====== PROVIDED ENTRIES ======
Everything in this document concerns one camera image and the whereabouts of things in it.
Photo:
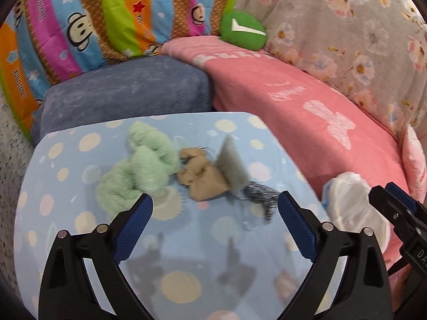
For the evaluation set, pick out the blue polka dot tablecloth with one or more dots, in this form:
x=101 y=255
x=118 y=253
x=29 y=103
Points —
x=83 y=160

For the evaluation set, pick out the grey cloth piece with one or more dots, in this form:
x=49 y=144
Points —
x=232 y=163

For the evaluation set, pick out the green round cushion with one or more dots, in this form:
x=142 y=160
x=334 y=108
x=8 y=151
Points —
x=243 y=42

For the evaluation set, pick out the light green fluffy cloth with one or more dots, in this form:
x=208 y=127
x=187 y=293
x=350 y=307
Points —
x=143 y=166

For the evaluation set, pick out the pink blanket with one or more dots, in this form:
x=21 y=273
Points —
x=283 y=100

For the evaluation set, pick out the pink pillow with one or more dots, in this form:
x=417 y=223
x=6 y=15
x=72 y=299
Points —
x=415 y=160

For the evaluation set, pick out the grey floral blanket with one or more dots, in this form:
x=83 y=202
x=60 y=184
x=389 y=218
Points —
x=333 y=23

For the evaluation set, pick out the striped monkey print quilt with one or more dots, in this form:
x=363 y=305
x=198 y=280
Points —
x=100 y=13

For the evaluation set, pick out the beige cloth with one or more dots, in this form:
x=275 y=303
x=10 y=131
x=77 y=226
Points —
x=203 y=176

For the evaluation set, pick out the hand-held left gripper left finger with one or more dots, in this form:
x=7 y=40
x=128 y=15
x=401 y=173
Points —
x=133 y=231

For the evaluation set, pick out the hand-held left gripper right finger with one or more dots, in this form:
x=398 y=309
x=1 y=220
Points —
x=297 y=228

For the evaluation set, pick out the blue-grey cushion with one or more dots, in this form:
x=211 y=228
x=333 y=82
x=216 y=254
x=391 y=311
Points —
x=133 y=86

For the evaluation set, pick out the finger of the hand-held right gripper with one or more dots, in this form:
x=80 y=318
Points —
x=388 y=206
x=405 y=198

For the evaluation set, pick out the black white patterned sock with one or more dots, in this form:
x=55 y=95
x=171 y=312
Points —
x=263 y=193

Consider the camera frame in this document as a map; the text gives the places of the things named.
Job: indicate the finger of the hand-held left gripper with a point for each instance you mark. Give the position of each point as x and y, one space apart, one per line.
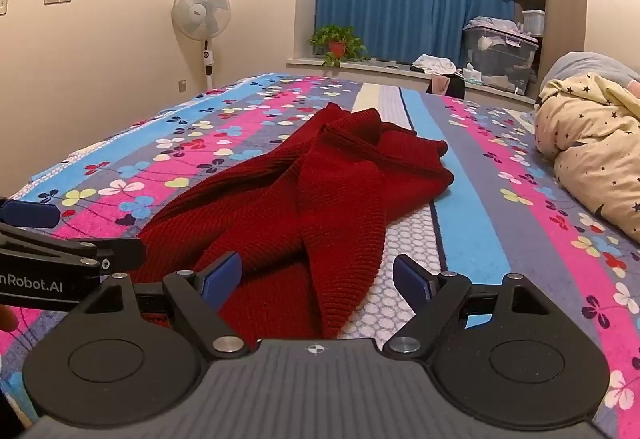
30 215
75 249

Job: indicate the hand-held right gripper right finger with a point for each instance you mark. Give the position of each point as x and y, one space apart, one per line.
413 280

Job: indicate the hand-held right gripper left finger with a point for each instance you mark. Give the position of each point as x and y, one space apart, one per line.
220 280

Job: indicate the red knit sweater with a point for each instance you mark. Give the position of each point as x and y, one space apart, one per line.
320 199

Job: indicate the white clothes pile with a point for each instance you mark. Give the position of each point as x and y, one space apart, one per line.
436 64

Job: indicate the person's left hand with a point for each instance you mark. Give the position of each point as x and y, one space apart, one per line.
7 320

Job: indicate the floral striped bed sheet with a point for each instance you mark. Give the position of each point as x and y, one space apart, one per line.
480 229

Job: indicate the black bag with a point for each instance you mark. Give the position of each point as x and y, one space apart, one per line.
452 84

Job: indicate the tissue pack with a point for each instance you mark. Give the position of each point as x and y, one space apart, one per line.
472 74

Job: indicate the star print cream quilt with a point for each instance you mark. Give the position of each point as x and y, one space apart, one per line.
595 149

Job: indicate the clear plastic storage box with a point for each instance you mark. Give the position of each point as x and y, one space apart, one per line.
500 56

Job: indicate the potted green plant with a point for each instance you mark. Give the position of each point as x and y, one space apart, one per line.
337 44

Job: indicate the white standing fan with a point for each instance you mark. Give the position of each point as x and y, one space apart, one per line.
201 11

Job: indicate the grey pillow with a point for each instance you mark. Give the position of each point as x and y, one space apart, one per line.
585 64

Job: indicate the white plastic container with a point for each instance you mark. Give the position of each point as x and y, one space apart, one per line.
533 23

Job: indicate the white wall switch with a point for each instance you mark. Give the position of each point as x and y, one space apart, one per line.
3 5

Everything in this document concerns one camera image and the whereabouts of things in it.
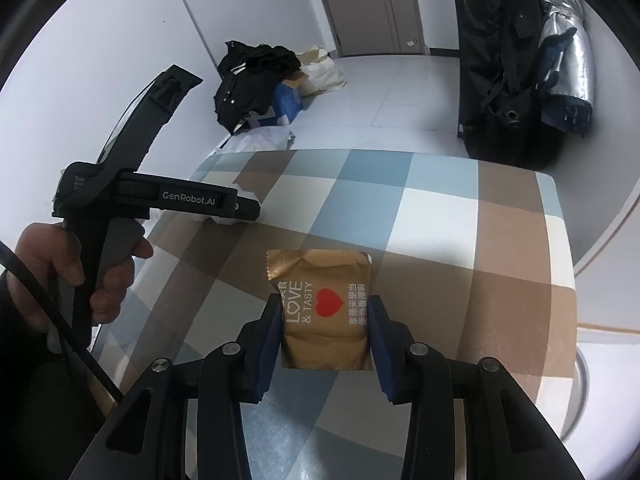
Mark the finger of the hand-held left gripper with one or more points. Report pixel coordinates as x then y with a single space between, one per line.
247 209

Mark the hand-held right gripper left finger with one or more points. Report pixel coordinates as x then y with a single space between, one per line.
267 345

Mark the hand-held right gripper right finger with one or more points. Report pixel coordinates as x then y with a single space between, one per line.
382 345

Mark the white foam piece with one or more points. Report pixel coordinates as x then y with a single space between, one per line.
222 220

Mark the brown heart print packet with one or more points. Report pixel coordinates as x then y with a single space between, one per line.
320 305

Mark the white round bin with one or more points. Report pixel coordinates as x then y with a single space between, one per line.
584 385

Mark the person's left forearm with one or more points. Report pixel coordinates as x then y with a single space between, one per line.
35 395

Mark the person's left hand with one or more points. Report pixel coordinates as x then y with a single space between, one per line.
45 270

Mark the clear plastic bag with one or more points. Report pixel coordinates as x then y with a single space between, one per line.
260 140

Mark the checkered tablecloth table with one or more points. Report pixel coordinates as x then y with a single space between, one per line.
450 240

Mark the black clothes pile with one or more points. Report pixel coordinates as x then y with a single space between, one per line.
250 80

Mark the brown cardboard box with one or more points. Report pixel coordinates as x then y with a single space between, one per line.
295 80

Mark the beige cloth bag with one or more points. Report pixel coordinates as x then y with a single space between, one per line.
322 72

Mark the grey room door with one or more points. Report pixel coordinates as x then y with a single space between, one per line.
370 5

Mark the black hanging coat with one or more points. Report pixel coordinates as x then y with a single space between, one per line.
500 70

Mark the silver folded umbrella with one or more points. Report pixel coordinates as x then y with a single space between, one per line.
567 60

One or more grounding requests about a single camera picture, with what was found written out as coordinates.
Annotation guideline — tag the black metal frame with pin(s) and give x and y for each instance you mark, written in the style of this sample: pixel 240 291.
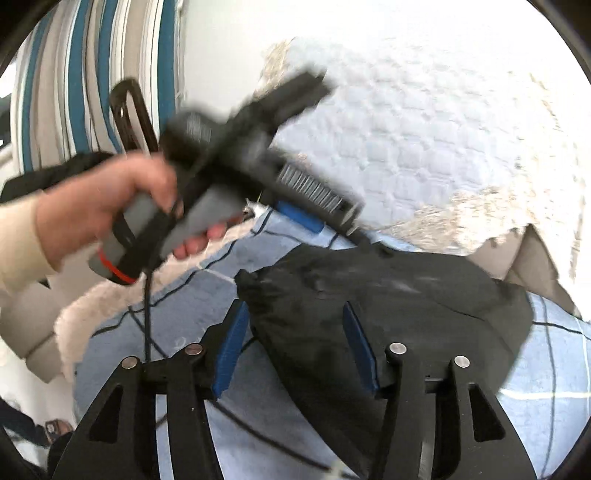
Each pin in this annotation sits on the black metal frame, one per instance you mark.
pixel 143 120

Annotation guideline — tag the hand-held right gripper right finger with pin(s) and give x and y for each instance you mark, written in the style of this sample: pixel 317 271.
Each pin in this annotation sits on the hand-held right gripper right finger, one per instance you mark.
pixel 360 350

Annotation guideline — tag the black slipper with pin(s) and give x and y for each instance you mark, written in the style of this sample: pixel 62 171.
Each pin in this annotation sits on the black slipper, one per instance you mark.
pixel 59 430

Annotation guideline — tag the light blue quilted cover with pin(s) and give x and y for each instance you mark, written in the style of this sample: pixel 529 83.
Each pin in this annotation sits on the light blue quilted cover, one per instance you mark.
pixel 438 138

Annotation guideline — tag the person's left forearm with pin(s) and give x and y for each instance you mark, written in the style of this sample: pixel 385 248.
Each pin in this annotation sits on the person's left forearm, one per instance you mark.
pixel 18 249

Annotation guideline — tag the striped curtain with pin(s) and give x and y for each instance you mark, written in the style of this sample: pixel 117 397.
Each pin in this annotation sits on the striped curtain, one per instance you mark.
pixel 78 69

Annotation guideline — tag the person's left hand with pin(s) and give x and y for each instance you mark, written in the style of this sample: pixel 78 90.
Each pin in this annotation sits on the person's left hand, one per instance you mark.
pixel 101 194

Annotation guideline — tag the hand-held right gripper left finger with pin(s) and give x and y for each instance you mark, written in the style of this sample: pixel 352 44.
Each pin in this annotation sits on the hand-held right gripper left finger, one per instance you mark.
pixel 231 350

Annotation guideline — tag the blue checked blanket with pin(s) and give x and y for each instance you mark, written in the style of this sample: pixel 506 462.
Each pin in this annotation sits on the blue checked blanket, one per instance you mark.
pixel 554 360

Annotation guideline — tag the person's left leg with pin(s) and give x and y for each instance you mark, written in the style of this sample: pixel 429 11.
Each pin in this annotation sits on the person's left leg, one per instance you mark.
pixel 25 424

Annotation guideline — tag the black jacket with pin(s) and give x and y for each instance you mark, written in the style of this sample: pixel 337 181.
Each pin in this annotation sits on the black jacket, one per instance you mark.
pixel 392 304

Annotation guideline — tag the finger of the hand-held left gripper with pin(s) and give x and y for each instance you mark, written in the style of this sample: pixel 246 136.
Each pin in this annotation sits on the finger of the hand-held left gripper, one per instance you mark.
pixel 300 217
pixel 300 94

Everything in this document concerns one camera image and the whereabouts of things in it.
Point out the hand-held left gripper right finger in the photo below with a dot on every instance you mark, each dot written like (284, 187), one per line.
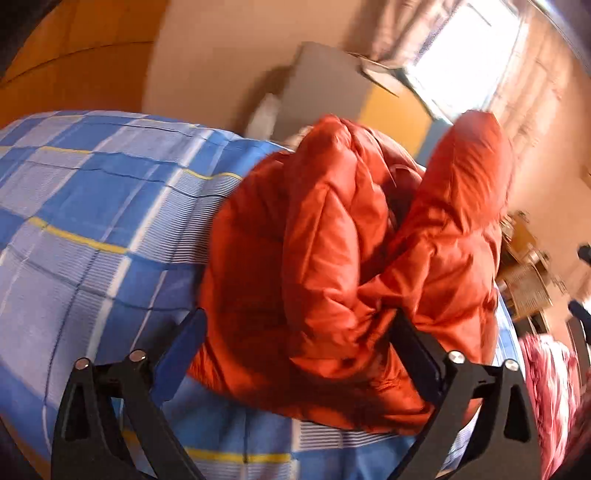
(415, 357)

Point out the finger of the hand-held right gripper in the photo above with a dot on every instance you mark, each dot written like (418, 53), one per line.
(585, 253)
(582, 318)

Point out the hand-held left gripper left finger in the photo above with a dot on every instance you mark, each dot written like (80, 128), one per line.
(180, 350)

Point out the orange puffer jacket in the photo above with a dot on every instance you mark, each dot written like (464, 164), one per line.
(323, 240)

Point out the cluttered wooden desk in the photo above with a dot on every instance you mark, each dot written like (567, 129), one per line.
(521, 240)

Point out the rattan chair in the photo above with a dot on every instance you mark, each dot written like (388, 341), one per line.
(524, 290)

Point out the pink ruffled blanket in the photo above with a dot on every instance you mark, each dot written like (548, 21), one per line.
(549, 392)

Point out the blue plaid bed sheet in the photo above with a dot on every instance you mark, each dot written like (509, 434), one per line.
(101, 207)

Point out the window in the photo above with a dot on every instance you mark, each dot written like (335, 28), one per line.
(461, 55)

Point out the grey yellow blue headboard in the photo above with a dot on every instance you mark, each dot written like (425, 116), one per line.
(323, 83)

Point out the short patterned beige curtain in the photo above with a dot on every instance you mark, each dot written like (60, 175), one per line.
(397, 27)

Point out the wooden panelled wardrobe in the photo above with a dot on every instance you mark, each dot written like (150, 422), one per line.
(69, 60)

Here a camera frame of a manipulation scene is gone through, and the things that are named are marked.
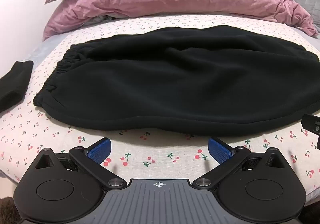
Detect cherry print bed sheet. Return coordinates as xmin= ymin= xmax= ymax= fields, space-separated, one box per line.
xmin=0 ymin=14 xmax=320 ymax=207

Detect black pants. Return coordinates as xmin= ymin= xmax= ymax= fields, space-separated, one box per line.
xmin=33 ymin=25 xmax=320 ymax=137

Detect dark brown fuzzy cloth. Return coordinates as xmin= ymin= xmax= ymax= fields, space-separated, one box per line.
xmin=0 ymin=196 xmax=21 ymax=224

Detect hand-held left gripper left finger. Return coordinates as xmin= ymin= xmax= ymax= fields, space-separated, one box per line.
xmin=34 ymin=138 xmax=126 ymax=189

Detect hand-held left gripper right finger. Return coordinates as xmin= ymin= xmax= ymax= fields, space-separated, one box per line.
xmin=193 ymin=137 xmax=287 ymax=189

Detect folded black garment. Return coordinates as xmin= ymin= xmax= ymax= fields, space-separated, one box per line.
xmin=0 ymin=60 xmax=34 ymax=114

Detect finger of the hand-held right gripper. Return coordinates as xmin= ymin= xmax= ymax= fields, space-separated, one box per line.
xmin=301 ymin=113 xmax=320 ymax=150

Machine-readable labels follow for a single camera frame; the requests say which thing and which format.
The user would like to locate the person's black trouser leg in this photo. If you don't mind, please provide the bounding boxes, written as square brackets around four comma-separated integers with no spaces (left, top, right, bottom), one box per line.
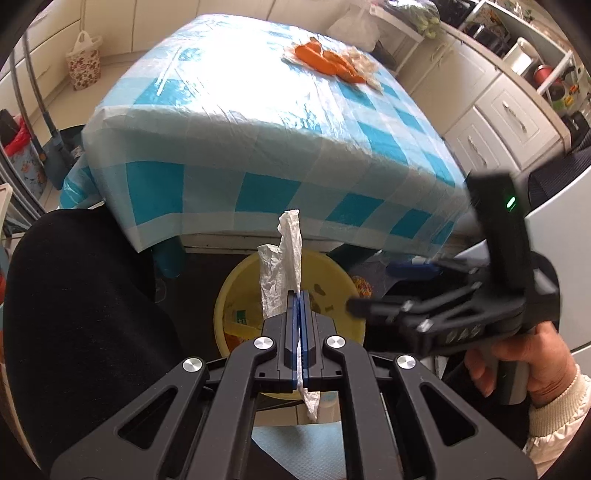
======
▶ [PROBLEM DETAILS]: What do the lines above say from the one containing "x=216 y=254" down to the one containing "Consider the camera"? Return them exactly, both end lines included, and only them.

▶ [RESPONSE TO THE TASK]:
x=216 y=254
x=391 y=311
Points —
x=133 y=86

For the evaluation set, pick out the finger of the hand-held right gripper with one or more dots, in this form:
x=80 y=318
Points —
x=388 y=206
x=405 y=198

For the evaluation set, pick out the black white patterned sock with one or more dots, in this form:
x=55 y=95
x=171 y=312
Points —
x=263 y=193

Consider the camera frame in this document as a map; the text gives the places of the things named.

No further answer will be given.